- TASK GOAL
Across all of the records below, determine the number of lines containing the string "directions"; reply with that number only.

Collection entries:
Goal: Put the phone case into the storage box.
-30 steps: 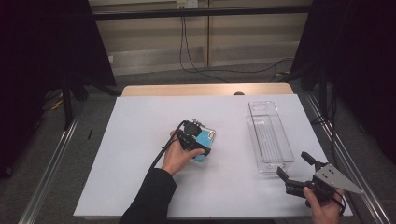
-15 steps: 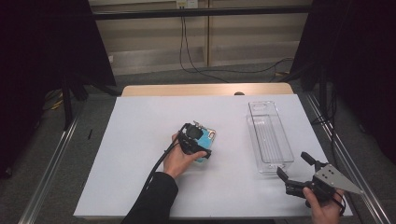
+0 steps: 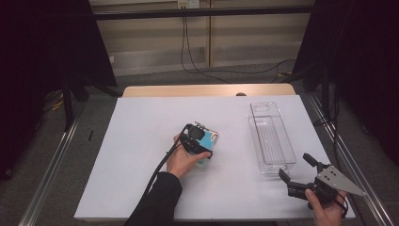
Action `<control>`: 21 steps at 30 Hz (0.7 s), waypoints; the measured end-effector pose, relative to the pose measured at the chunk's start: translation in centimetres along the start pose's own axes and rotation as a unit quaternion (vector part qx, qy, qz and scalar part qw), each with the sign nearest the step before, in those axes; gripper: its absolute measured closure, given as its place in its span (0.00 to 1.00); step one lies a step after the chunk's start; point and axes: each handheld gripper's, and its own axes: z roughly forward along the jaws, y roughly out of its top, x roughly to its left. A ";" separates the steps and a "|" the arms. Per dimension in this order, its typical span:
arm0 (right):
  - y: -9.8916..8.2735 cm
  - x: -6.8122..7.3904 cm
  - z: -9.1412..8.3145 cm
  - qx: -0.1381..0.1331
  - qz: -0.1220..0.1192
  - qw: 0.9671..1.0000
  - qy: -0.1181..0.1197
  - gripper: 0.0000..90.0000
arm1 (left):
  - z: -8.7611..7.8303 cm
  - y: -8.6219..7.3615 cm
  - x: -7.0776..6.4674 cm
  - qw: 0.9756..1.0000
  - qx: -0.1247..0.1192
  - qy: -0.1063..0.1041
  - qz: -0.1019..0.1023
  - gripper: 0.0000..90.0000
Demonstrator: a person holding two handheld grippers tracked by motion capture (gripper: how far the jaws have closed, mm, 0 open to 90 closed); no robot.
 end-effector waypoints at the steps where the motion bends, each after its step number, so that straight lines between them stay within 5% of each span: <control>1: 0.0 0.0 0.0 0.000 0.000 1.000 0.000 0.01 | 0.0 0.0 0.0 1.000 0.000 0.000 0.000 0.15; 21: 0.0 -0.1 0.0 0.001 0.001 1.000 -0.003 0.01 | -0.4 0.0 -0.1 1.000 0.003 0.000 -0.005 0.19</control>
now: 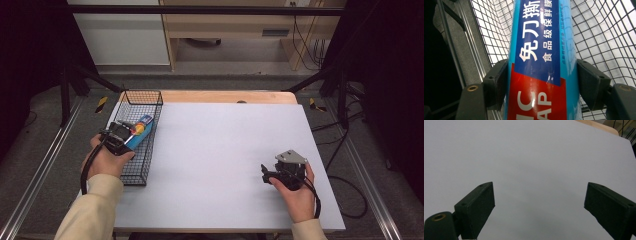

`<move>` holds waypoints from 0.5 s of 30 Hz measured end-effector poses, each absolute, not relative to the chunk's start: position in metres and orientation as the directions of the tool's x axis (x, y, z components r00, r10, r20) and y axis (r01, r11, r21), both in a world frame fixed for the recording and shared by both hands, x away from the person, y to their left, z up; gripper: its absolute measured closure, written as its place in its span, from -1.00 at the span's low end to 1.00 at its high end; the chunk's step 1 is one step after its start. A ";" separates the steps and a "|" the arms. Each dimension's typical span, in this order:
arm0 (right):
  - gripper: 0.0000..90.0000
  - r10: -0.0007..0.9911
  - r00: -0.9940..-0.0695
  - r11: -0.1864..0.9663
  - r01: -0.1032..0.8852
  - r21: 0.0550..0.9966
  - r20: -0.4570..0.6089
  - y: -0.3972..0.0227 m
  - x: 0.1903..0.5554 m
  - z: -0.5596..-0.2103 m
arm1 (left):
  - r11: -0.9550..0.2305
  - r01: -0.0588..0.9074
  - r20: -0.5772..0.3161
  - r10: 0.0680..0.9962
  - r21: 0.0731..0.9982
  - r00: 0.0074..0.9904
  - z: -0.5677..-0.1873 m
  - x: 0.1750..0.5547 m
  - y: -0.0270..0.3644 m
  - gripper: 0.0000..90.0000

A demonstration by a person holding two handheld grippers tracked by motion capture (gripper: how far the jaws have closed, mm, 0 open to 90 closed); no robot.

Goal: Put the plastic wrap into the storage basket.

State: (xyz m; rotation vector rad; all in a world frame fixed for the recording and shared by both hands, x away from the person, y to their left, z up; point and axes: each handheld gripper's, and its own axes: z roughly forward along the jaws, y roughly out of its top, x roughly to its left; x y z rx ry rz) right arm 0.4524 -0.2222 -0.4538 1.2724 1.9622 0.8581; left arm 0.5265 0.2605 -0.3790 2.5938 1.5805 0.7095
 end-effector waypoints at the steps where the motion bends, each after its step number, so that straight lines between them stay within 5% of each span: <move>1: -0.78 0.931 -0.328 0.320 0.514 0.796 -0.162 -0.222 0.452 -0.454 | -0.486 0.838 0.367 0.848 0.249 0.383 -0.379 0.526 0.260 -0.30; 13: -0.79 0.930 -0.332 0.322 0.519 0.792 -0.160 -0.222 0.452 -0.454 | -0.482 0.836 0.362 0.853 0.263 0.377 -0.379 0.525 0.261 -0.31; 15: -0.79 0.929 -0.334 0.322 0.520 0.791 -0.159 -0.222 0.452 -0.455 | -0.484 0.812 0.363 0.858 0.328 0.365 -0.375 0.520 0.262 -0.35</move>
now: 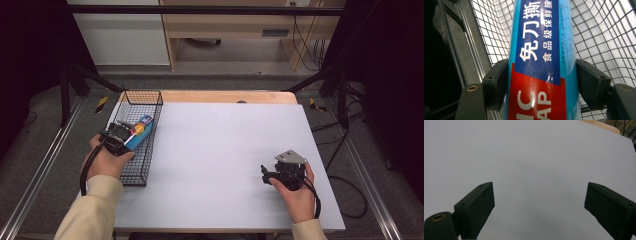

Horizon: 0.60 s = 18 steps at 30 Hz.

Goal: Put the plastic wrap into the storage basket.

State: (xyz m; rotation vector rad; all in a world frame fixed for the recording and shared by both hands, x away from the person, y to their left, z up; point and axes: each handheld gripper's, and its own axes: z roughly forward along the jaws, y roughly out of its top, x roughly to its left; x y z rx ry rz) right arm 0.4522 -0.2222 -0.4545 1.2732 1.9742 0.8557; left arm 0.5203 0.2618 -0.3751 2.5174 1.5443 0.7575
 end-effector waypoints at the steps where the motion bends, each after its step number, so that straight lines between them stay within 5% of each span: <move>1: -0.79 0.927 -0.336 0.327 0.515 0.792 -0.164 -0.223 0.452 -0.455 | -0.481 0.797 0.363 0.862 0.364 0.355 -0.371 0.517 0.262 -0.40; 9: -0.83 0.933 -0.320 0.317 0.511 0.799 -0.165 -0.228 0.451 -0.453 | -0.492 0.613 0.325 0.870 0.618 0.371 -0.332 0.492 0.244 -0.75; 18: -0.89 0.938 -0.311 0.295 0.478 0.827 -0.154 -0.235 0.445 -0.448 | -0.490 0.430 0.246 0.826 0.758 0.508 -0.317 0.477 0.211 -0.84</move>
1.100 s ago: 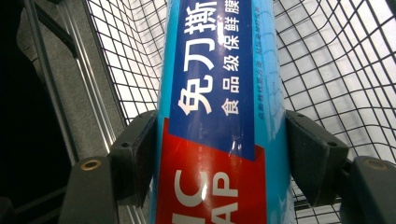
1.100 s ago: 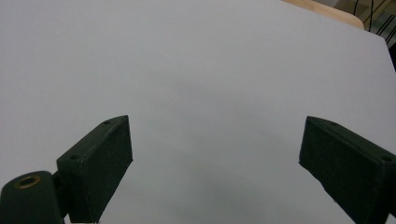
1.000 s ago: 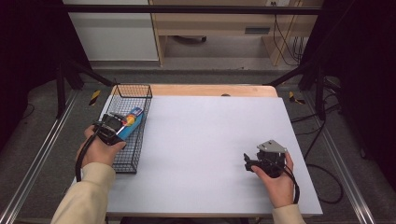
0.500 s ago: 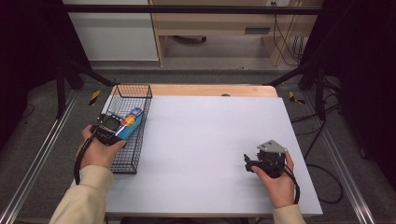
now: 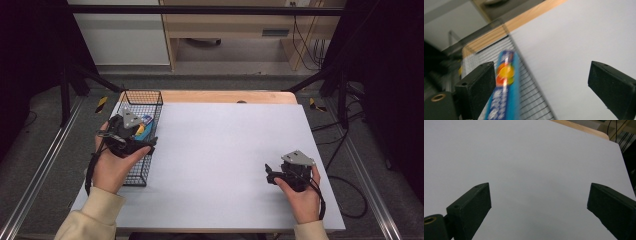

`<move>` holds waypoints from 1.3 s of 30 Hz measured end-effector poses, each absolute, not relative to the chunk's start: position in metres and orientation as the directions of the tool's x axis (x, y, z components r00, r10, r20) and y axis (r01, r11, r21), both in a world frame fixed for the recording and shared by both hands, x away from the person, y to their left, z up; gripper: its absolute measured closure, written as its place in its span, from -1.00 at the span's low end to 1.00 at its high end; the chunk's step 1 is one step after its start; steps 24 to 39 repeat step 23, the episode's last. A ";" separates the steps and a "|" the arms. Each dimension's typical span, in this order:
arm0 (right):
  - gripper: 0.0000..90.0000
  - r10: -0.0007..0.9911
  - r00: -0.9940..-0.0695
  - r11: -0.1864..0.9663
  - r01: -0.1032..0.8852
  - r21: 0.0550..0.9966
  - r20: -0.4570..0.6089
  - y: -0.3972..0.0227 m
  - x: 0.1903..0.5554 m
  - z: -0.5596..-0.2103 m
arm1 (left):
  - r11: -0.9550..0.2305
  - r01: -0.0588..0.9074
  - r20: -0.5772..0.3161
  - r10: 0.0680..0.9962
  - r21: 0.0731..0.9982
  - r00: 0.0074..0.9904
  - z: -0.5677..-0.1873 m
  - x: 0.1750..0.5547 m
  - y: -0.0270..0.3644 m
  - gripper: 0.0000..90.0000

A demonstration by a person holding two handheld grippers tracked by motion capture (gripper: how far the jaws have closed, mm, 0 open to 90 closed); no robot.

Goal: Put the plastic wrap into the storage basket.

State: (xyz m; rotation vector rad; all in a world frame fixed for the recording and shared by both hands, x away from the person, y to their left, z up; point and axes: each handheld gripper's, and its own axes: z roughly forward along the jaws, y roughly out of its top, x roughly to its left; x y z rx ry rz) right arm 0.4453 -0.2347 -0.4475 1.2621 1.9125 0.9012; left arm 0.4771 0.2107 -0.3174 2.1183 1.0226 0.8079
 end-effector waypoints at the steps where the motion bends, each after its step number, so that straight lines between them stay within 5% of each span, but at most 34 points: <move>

- SOLUTION TO THIS TASK
2